New fossils are redefining what makes a dinosaur
Defining what’s unique about these ‘fearfully great lizards’ gets harder with new finds
“There’s a very faint dimple here,” Sterling Nesbitt says, holding up a palm-sized fossil to the light. The fossil, a pelvic bone, belonged to a creature called Teleocrater rhadinus. The slender, 2-meter-long reptile ran on all fours and lived 245 million years ago, about 10 million to 15 million years before scientists think dinosaurs first appeared.
Nesbitt, a paleontologist at Virginia Tech in Blacksburg, tilts the bone toward the overhead light, illuminating a small depression in the fossil. The dent, about the size of a thumbprint, marks the place where the leg bone fit into the pelvis. In a true dinosaur, there would be a complete hole there in the hip socket, not just a depression. The dimple is like a waving red flag: Nope, not a dinosaur.
The hole in the hip socket probably helped dinosaurs position their legs underneath their bodies, rather than splayed to the sides like a crocodile’s legs. Until recently, that hole was among a handful of telltale features paleontologists used to identify whether they had their hands on an actual dinosaur specimen.
Another no-fail sign was a particular depression at the top of the skull. Until Teleocrater mucked things up. The creature predated the dinosaurs, yet it had the dinosaur skull depression.
The once-lengthy list of “definitely a dinosaur” features had already been dwindling over the past few decades thanks to new discoveries of close dino relatives such as Teleocrater.
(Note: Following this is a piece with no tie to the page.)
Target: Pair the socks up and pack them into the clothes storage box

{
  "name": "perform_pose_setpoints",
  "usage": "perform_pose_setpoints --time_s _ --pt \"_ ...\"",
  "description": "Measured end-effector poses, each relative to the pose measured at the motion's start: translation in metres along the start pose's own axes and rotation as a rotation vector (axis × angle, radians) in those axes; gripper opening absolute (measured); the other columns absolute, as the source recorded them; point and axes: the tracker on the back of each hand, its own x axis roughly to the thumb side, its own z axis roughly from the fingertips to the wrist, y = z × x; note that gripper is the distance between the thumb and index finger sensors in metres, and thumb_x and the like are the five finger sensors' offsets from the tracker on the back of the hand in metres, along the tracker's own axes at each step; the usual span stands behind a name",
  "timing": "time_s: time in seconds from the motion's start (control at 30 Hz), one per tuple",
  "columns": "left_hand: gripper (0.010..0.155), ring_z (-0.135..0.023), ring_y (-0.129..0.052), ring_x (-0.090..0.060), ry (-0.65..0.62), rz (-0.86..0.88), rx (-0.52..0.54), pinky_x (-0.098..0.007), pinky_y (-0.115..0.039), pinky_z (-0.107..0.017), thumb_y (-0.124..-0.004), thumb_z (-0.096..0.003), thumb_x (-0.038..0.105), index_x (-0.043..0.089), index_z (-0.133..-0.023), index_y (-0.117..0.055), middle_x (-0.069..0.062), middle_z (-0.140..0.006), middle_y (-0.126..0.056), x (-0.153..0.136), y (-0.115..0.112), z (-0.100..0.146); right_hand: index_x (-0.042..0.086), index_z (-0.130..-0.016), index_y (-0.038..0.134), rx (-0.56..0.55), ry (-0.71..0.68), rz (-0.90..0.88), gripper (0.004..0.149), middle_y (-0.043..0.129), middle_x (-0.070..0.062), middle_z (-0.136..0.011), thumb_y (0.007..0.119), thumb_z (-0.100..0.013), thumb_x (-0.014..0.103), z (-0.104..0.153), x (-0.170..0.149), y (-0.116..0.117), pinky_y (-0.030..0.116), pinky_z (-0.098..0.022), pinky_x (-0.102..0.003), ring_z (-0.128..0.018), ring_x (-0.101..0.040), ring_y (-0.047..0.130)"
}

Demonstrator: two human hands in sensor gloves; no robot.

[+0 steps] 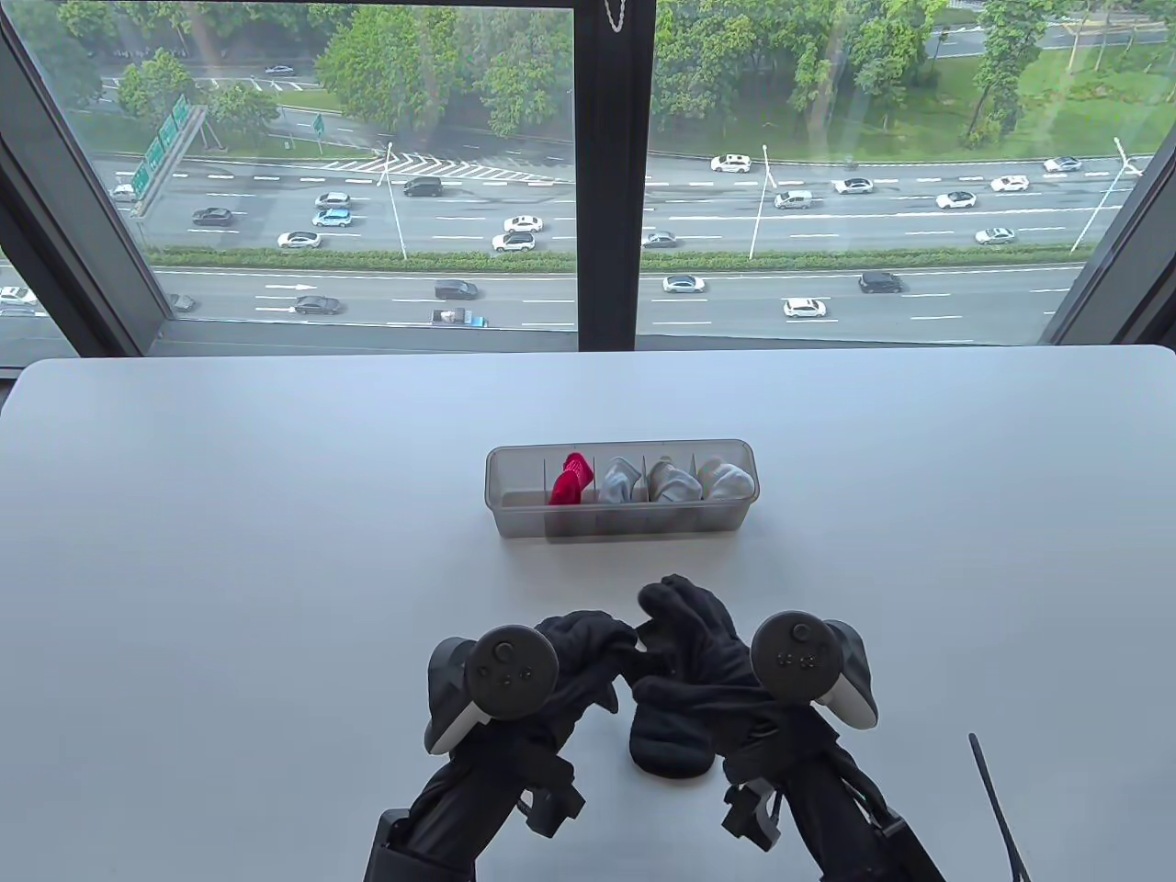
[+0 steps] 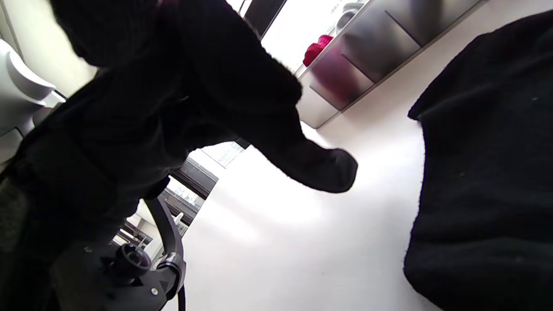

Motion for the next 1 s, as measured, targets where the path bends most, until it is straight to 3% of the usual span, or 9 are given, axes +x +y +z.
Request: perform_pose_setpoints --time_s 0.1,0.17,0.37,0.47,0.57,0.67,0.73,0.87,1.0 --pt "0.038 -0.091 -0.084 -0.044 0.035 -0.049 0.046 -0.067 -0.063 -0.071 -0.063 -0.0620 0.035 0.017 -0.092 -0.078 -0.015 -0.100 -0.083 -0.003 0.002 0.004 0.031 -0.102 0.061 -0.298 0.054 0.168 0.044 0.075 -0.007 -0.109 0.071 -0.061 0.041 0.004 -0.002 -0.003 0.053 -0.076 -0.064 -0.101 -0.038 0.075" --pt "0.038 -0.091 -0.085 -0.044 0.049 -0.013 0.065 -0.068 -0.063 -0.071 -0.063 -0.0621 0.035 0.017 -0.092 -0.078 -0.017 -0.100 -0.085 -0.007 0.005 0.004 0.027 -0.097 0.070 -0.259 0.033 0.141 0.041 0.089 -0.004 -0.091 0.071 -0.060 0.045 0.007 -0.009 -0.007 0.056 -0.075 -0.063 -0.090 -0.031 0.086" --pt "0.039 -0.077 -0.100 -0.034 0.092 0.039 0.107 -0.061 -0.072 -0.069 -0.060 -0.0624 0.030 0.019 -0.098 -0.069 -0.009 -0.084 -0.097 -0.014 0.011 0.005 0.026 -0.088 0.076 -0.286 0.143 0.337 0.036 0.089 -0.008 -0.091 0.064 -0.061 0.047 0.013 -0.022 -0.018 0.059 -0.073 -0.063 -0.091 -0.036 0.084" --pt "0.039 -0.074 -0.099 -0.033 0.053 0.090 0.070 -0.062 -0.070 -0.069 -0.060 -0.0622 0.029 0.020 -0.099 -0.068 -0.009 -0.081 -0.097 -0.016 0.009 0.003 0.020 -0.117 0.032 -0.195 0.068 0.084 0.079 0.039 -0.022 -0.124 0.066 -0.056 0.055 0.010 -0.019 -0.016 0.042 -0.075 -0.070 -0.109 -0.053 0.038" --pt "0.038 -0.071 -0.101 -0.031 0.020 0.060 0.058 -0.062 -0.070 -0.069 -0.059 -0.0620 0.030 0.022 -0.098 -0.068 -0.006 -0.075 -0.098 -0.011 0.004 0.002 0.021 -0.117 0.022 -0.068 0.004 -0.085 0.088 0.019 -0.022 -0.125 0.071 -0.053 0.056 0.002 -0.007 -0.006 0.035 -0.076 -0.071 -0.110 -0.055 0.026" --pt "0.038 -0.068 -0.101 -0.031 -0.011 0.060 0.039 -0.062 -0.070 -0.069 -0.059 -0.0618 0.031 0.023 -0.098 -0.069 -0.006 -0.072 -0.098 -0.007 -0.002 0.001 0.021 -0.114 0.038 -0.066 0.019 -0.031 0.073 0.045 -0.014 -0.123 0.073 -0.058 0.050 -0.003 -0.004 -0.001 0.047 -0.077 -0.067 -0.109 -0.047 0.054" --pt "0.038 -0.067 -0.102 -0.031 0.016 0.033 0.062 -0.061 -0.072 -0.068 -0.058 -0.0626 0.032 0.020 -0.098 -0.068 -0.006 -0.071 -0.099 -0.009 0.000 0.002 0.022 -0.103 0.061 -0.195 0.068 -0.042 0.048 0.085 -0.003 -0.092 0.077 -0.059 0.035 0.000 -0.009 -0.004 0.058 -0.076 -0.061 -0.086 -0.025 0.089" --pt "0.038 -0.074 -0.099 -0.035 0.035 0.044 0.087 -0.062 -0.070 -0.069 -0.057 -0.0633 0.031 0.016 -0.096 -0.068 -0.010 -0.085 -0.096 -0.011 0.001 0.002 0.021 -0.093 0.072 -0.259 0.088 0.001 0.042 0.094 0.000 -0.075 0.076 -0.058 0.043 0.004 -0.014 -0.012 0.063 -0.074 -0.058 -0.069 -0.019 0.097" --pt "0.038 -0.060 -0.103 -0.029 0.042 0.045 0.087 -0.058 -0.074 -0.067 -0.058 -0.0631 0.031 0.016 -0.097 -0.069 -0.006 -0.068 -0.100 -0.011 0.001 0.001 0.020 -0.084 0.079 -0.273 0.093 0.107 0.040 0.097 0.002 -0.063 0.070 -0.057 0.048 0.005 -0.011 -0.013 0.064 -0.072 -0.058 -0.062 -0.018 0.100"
With an April 2017 report of Teleocrater’s skull depression (SN Online: 4/17/17), yet another feature was knocked off the list.
Today, just one feature is unique to Dinosauria, the great and diverse group of animals that inhabited Earth for about 165 million years, until some combination of cataclysmic asteroid and volcanic eruptions wiped out all dinosaurs except the birds.